**Work required**.
For each line in the material below that holds "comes", copy that line.

**Data provided**.
•••
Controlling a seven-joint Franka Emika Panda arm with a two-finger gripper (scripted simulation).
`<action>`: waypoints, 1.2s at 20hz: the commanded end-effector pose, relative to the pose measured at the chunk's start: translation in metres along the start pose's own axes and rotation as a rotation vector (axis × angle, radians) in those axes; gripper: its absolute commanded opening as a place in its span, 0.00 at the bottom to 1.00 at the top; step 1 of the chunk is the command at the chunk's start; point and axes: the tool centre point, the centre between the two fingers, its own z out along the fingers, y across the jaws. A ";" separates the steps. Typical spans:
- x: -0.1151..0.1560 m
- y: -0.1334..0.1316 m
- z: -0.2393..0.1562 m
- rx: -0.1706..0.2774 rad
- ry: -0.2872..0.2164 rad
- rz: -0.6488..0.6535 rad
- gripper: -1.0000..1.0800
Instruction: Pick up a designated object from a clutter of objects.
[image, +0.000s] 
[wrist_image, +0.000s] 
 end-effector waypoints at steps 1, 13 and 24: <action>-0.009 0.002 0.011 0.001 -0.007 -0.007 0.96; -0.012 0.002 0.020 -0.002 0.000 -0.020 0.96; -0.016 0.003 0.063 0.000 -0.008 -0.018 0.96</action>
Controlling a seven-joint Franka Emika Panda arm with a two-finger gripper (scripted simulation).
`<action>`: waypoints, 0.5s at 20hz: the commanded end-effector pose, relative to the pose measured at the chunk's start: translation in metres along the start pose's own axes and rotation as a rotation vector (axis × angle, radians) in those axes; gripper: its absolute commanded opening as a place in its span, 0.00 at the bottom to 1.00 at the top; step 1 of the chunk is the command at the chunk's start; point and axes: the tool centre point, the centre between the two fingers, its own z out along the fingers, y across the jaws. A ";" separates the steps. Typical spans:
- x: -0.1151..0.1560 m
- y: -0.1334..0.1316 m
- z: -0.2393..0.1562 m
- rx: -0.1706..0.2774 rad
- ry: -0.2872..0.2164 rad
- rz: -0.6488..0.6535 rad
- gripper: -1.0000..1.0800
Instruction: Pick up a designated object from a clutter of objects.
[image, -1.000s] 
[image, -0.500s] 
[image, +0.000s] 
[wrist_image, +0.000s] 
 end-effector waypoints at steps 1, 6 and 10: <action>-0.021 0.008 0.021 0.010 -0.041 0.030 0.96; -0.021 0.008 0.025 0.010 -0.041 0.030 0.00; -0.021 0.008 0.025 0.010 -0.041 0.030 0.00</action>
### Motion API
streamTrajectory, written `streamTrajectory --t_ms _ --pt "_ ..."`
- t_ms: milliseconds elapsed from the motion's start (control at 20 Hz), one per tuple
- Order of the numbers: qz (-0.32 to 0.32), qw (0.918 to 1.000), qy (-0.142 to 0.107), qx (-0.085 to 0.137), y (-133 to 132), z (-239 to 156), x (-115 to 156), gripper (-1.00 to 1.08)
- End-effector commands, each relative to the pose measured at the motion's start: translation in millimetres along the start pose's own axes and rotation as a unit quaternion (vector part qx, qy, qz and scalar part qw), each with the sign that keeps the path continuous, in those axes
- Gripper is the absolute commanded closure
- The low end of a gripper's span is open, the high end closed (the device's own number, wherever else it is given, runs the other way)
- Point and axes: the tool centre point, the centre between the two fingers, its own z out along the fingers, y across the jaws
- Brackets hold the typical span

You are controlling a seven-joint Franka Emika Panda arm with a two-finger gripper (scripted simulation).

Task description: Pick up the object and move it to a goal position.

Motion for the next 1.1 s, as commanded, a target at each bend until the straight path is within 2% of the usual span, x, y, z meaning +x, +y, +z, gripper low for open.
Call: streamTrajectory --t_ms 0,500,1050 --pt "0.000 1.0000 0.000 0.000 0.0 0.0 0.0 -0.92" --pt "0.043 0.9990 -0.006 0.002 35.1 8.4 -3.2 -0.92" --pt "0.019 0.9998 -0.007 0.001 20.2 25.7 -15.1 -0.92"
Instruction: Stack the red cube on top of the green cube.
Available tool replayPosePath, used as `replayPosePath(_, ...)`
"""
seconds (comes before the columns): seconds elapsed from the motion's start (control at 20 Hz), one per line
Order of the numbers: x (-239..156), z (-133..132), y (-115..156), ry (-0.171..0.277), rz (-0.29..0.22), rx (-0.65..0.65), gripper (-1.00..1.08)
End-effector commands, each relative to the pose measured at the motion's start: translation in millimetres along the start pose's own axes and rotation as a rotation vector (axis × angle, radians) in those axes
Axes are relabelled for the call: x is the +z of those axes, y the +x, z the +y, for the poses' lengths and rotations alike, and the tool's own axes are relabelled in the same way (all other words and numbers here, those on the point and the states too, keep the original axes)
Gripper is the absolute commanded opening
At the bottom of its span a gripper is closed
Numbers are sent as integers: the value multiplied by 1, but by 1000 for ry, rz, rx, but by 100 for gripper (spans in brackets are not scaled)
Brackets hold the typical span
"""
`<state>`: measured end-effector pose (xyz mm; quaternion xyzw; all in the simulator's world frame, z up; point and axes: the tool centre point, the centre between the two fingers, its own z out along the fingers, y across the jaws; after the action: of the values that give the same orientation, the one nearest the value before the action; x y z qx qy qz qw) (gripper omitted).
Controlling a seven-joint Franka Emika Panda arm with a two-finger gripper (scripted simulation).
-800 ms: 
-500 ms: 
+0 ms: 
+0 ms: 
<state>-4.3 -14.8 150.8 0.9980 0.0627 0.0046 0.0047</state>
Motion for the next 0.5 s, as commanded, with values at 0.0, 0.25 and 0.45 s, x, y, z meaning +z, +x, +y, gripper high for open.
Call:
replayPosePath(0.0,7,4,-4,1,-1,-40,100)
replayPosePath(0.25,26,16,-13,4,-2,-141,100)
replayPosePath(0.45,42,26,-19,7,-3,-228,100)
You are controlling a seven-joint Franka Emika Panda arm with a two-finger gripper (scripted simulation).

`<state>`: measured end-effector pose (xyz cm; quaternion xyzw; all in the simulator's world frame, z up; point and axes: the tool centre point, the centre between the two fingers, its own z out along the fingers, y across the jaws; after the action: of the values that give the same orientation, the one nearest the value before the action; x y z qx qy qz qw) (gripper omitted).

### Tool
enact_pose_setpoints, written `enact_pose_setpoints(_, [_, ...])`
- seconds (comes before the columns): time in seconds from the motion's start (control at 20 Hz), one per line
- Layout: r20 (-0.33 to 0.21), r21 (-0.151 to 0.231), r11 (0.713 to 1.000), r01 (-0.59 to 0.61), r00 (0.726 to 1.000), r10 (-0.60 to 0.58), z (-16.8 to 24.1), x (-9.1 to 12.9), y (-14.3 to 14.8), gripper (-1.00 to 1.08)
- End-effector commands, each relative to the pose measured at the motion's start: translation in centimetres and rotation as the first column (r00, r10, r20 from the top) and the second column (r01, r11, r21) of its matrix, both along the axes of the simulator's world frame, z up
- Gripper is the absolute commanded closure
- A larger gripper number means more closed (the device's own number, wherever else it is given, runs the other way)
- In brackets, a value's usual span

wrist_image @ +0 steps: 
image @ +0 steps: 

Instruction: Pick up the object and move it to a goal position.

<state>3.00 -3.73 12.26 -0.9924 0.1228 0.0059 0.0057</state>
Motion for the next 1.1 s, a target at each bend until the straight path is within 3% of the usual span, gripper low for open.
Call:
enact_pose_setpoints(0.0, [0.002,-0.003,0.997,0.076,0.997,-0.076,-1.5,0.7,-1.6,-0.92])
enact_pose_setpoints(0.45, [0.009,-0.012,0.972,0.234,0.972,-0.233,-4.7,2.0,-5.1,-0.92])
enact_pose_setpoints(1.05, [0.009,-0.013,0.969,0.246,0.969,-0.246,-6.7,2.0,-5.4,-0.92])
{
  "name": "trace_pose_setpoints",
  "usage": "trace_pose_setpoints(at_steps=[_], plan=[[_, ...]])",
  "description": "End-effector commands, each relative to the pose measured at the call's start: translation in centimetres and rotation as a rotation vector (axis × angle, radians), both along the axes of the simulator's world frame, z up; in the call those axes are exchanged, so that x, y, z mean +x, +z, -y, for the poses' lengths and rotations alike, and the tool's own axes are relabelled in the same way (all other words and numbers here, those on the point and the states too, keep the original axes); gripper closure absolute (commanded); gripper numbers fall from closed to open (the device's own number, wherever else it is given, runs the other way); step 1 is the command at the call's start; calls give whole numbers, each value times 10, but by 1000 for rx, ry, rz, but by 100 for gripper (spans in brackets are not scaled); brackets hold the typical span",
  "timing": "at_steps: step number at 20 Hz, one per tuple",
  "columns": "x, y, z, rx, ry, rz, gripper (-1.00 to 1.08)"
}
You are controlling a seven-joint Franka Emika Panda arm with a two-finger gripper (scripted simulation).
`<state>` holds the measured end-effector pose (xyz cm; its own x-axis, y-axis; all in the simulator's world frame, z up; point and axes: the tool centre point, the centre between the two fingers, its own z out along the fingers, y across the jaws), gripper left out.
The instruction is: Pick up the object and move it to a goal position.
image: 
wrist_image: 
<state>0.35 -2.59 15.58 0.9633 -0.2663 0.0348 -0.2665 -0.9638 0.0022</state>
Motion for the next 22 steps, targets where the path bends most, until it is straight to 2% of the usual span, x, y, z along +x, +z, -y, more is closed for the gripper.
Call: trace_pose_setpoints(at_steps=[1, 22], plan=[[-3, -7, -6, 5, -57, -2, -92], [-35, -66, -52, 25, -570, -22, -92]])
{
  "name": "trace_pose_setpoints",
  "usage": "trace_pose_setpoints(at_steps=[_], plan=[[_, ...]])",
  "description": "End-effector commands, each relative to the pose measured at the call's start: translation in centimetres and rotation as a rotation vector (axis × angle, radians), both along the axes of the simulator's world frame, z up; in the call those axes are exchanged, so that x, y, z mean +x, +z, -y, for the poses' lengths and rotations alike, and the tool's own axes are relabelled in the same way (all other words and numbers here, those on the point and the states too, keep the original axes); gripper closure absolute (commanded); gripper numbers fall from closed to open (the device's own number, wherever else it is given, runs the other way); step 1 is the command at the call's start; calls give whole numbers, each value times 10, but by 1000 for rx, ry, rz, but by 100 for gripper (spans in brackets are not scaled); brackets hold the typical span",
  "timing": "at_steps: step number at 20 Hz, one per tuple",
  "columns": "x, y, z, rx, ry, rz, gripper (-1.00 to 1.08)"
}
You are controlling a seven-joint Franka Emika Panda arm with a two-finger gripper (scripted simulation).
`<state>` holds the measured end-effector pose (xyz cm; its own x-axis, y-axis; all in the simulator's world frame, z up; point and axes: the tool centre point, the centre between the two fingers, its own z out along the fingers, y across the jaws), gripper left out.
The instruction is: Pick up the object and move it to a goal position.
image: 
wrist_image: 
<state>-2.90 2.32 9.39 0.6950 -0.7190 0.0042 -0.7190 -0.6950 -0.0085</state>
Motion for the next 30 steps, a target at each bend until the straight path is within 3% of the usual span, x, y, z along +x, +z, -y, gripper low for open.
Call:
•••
**Expected answer**.
seconds (comes before the columns): seconds elapsed from the motion's start (control at 20 Hz), one per line
- seconds (comes before the columns): time in seconds from the motion's start (control at 20 Hz), one per line

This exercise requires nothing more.